__WORK INSTRUCTION__:
Each line from the one containing "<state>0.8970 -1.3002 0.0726" through the last line of the records below is to be repeated as written, with nothing added.

Collected data
[Start of section]
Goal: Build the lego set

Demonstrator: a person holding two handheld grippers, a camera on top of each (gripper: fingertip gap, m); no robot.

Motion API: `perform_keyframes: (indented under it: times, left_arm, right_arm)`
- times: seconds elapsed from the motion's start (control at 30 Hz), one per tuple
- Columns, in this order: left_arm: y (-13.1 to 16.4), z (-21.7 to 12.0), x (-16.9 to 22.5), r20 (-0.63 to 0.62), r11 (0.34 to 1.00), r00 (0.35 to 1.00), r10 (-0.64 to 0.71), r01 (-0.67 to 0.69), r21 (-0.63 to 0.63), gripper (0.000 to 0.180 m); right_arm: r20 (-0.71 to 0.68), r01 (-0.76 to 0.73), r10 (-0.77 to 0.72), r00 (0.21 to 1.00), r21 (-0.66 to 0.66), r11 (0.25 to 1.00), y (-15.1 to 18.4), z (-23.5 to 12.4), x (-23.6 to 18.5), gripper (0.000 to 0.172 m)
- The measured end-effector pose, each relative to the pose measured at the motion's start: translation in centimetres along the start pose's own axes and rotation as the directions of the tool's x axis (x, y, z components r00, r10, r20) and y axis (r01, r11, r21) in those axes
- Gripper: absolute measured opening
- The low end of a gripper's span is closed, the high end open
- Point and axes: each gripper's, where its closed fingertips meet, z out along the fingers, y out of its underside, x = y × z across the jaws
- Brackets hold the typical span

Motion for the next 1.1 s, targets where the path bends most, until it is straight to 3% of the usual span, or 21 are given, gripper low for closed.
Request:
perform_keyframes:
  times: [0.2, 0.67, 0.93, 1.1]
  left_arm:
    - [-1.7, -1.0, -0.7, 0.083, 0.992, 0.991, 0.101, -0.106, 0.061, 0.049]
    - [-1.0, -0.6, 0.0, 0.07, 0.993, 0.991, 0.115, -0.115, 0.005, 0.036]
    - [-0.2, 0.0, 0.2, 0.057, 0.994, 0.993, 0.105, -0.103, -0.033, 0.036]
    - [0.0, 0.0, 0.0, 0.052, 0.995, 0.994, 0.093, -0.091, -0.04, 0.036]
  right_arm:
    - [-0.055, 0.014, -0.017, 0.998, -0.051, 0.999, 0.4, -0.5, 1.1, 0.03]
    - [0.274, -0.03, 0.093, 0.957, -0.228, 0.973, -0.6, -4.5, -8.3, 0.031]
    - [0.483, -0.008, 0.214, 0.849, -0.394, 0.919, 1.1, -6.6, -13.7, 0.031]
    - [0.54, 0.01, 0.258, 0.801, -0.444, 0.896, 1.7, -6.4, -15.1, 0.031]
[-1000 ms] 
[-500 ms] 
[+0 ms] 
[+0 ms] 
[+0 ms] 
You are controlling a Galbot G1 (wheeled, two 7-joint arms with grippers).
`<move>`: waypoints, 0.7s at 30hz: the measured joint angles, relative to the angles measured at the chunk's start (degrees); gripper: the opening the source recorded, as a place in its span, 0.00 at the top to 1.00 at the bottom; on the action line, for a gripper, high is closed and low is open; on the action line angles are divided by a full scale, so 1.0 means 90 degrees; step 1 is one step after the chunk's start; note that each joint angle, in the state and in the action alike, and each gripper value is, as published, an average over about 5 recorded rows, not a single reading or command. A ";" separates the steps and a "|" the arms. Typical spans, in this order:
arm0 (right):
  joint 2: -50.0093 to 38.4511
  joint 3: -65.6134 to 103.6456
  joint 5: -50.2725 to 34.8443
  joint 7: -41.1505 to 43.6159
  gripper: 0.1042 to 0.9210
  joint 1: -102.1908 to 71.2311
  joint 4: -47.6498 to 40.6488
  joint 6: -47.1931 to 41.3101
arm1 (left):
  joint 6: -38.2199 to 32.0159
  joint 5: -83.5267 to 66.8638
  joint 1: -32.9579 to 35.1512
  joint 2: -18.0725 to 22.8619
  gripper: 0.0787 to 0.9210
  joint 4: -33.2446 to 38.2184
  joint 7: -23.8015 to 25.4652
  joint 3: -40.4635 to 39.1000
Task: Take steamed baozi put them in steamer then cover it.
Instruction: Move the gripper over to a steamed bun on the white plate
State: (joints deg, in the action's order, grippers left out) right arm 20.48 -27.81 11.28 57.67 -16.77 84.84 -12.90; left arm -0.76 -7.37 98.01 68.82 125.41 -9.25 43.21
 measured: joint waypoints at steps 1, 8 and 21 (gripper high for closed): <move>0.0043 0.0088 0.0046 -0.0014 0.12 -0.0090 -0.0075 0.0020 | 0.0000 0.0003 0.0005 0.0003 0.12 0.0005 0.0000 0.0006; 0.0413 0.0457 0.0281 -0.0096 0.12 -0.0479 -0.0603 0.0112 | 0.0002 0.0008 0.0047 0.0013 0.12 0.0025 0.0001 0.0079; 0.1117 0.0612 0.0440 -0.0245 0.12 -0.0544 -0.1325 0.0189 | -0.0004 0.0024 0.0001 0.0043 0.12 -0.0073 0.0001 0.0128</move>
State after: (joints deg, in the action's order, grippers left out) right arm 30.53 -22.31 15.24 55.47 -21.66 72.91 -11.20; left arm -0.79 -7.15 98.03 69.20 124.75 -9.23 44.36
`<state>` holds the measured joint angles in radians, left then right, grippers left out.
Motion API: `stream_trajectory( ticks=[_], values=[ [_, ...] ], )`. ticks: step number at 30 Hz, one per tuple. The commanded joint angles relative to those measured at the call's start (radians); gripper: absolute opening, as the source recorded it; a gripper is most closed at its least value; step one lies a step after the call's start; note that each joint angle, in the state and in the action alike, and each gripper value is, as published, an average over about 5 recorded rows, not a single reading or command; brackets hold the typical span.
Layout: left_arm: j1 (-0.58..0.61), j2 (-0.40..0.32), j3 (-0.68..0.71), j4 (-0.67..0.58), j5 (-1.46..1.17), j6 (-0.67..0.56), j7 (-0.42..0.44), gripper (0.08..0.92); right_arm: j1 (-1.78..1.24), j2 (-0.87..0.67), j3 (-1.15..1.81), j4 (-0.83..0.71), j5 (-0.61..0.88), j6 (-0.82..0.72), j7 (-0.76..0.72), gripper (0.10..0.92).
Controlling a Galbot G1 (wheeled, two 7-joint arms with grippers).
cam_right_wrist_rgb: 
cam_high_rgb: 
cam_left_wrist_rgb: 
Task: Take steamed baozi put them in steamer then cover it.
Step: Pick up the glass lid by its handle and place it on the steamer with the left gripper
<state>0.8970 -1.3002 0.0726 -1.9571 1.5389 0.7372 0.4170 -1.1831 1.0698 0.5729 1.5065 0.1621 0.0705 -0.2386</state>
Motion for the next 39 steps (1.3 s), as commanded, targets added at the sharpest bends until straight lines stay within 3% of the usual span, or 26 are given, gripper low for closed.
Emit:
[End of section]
__TASK RESPONSE__:
<state>0.8970 -1.3002 0.0726 -1.9571 1.5389 0.7372 0.4170 -1.1831 1.0698 0.5729 1.5065 0.1621 0.0705 -0.2386</state>
Motion for the next 39 steps (1.3 s), as commanded, targets added at the sharpest bends until straight lines stay within 3% of the usual span, or 26 are given, gripper low for closed.
Emit:

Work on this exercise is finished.